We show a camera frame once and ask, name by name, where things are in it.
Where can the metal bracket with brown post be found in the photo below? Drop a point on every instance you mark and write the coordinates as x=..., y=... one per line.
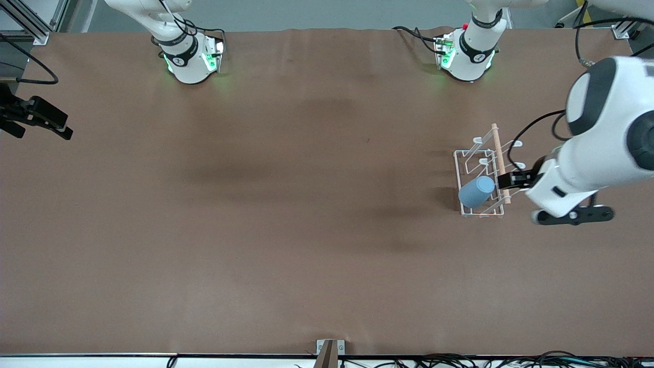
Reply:
x=329, y=352

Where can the blue cup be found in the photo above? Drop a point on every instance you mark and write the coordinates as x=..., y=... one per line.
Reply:
x=475, y=193

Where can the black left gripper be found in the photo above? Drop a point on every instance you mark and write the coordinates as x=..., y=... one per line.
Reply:
x=531, y=175

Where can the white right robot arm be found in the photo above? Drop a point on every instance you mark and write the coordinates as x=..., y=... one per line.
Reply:
x=189, y=61

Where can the brown table cover sheet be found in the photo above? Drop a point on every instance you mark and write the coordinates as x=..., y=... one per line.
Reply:
x=306, y=230

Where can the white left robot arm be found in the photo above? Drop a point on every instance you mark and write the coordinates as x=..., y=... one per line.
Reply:
x=598, y=153

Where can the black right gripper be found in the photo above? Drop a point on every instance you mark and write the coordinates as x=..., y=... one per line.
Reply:
x=11, y=113

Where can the aluminium frame profile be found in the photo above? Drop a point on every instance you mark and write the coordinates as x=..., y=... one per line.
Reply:
x=40, y=37
x=621, y=31

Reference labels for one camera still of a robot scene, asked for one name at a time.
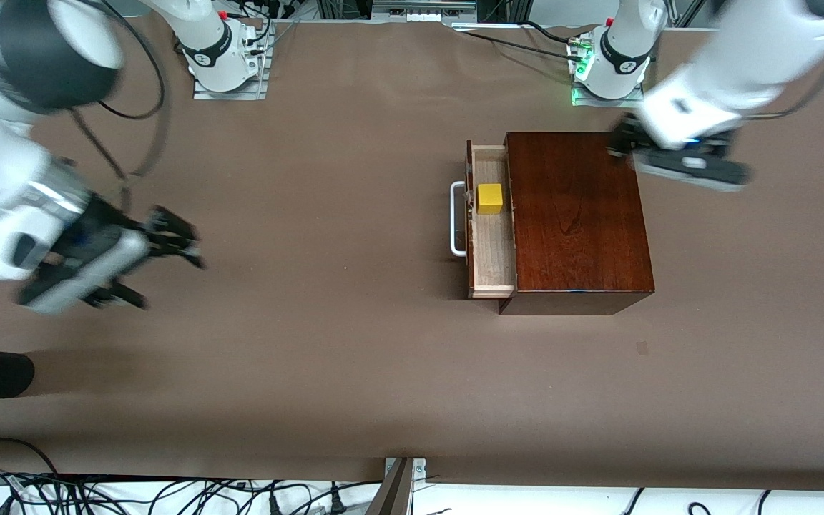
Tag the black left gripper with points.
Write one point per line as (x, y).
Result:
(627, 138)

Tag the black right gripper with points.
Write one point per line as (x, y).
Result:
(107, 222)

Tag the yellow wooden block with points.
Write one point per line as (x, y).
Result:
(490, 199)

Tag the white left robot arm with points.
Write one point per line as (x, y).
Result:
(741, 50)

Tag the dark brown wooden box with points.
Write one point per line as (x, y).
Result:
(584, 214)

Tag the brown paper table cover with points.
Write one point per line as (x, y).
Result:
(383, 357)

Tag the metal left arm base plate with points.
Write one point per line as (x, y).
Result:
(609, 102)

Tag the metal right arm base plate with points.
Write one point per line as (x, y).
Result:
(229, 94)

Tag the silver aluminium rail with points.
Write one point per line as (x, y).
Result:
(423, 8)

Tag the dark metal post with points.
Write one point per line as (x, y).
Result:
(390, 493)

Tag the small metal table bracket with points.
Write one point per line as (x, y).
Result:
(419, 468)

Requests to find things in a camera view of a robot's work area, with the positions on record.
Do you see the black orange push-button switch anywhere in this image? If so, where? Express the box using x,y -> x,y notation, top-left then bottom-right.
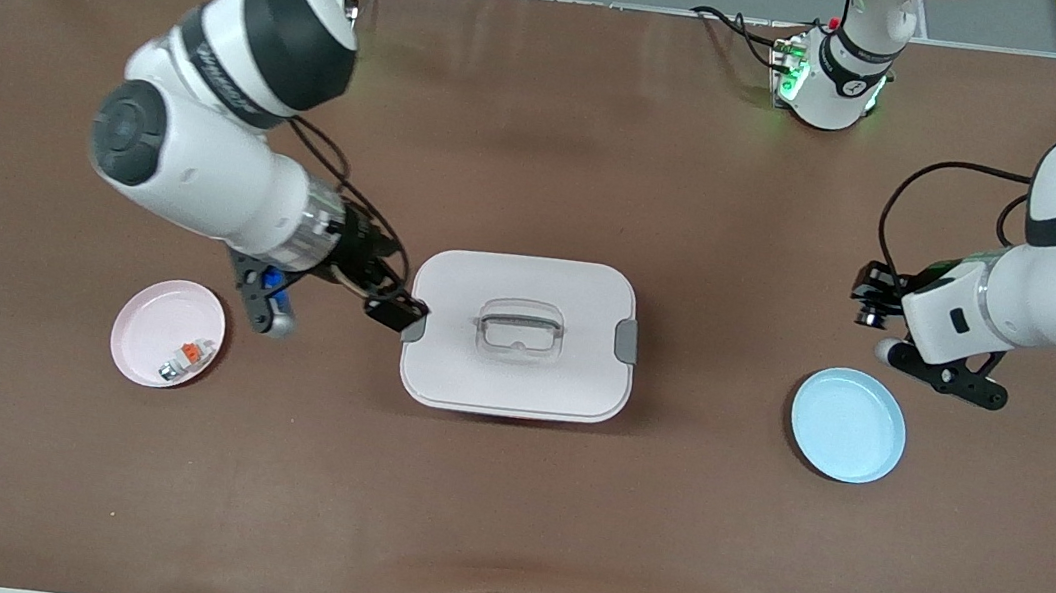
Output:
852,295 -> 892,332

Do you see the pale pink round plate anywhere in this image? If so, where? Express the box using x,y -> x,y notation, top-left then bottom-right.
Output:
104,271 -> 232,397

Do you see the light blue round plate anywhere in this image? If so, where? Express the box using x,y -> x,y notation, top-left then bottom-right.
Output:
783,361 -> 915,490

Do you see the pale lidded storage box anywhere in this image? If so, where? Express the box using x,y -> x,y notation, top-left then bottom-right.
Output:
392,240 -> 650,434

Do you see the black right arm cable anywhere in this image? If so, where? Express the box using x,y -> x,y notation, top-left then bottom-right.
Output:
267,111 -> 429,308

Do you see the black base cable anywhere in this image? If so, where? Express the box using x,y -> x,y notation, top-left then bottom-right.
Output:
686,4 -> 797,73

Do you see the white orange push-button switch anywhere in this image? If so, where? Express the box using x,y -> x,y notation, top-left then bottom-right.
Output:
157,334 -> 217,390

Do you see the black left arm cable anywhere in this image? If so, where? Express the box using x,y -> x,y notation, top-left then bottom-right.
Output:
873,0 -> 1056,302

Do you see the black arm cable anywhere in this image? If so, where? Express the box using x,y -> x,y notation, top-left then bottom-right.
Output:
267,111 -> 429,308
873,0 -> 1056,302

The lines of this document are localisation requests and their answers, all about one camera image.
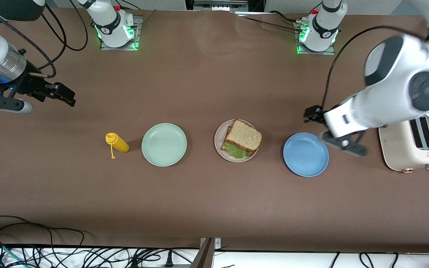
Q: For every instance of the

################

* **WHAT THE TASK REQUIRES**:
Return all records exactly as they stand above, except for pictures.

* **EXPECTED ANSWER**:
We show a camera frame once and ask, name by name, where things are in it.
Where can the metal bracket with brown post be found in the photo below? Drop a point on every instance you mark and write the coordinates as x=..., y=... one per line.
Reply:
x=329, y=352

Where can the blue cup be found in the photo above? Drop a point on every instance you mark and write the coordinates as x=..., y=... one per line.
Reply:
x=475, y=193

Where can the black left gripper be found in the photo above? Drop a point on every instance you mark and write the coordinates as x=..., y=... one per line.
Reply:
x=531, y=175

Where can the white right robot arm be found in the photo above? Drop a point on every instance you mark and write the coordinates as x=..., y=... one per line.
Reply:
x=189, y=61

Where can the brown table cover sheet be found in the photo above? Drop a point on every instance you mark and write the coordinates as x=..., y=... one per line.
Reply:
x=306, y=230

Where can the white left robot arm be found in the photo above? Drop a point on every instance you mark and write the coordinates as x=..., y=... one per line.
Reply:
x=598, y=153

Where can the black right gripper be found in the photo above? Drop a point on every instance you mark and write the coordinates as x=..., y=... one per line.
Reply:
x=11, y=113

Where can the aluminium frame profile be found in the photo above? Drop a point on every instance you mark and write the coordinates as x=..., y=... one per line.
Reply:
x=40, y=37
x=621, y=31

Reference labels for one camera still of a robot scene, asked for one name at a time.
Tag the black left gripper with points.
Write one point per line as (x, y).
Result:
(627, 138)

Tag the black right gripper with points.
Write one point per line as (x, y).
Result:
(107, 222)

Tag the yellow wooden block with points.
Write one point per line as (x, y).
Result:
(490, 199)

Tag the white left robot arm with points.
Write one point per line as (x, y).
Result:
(741, 50)

Tag the dark brown wooden box with points.
Write one point per line as (x, y).
Result:
(584, 214)

Tag the brown paper table cover with points.
Write one point per line as (x, y).
Result:
(383, 357)

Tag the metal left arm base plate with points.
Write one point per line as (x, y).
Result:
(609, 102)

Tag the metal right arm base plate with points.
Write one point per line as (x, y).
Result:
(229, 94)

Tag the silver aluminium rail with points.
Write one point per line as (x, y).
Result:
(423, 8)

Tag the dark metal post with points.
Write one point per line as (x, y).
Result:
(390, 493)

Tag the small metal table bracket with points.
Write one point per line as (x, y).
Result:
(419, 468)

Requests to find things in a camera view of a robot's work area, with the positions on record.
Do you see the black orange push-button switch anywhere in this image? If so, where? Express the box using x,y -> x,y notation, top-left then bottom-right.
Output:
852,295 -> 892,332

Do you see the pale pink round plate anywhere in this image? If so, where? Express the box using x,y -> x,y notation, top-left then bottom-right.
Output:
104,271 -> 232,397

Do you see the light blue round plate anywhere in this image? If so, where? Express the box using x,y -> x,y notation, top-left then bottom-right.
Output:
783,361 -> 915,490

Do you see the pale lidded storage box anywhere in this image? If so, where? Express the box using x,y -> x,y notation, top-left then bottom-right.
Output:
392,240 -> 650,434

Do you see the black right arm cable anywhere in this image? If so, where? Express the box using x,y -> x,y notation, top-left then bottom-right.
Output:
267,111 -> 429,308

Do you see the black base cable anywhere in this image? If so, where? Express the box using x,y -> x,y notation, top-left then bottom-right.
Output:
686,4 -> 797,73

Do you see the white orange push-button switch anywhere in this image? If so, where? Express the box using x,y -> x,y notation, top-left then bottom-right.
Output:
157,334 -> 217,390

Do you see the black left arm cable anywhere in this image? If so, where? Express the box using x,y -> x,y notation, top-left then bottom-right.
Output:
873,0 -> 1056,302

Do you see the black arm cable anywhere in this image? If so, where? Express the box using x,y -> x,y notation, top-left then bottom-right.
Output:
267,111 -> 429,308
873,0 -> 1056,302

The lines of this document are localisation requests and their answers, all about one camera image.
Q: For every instance of the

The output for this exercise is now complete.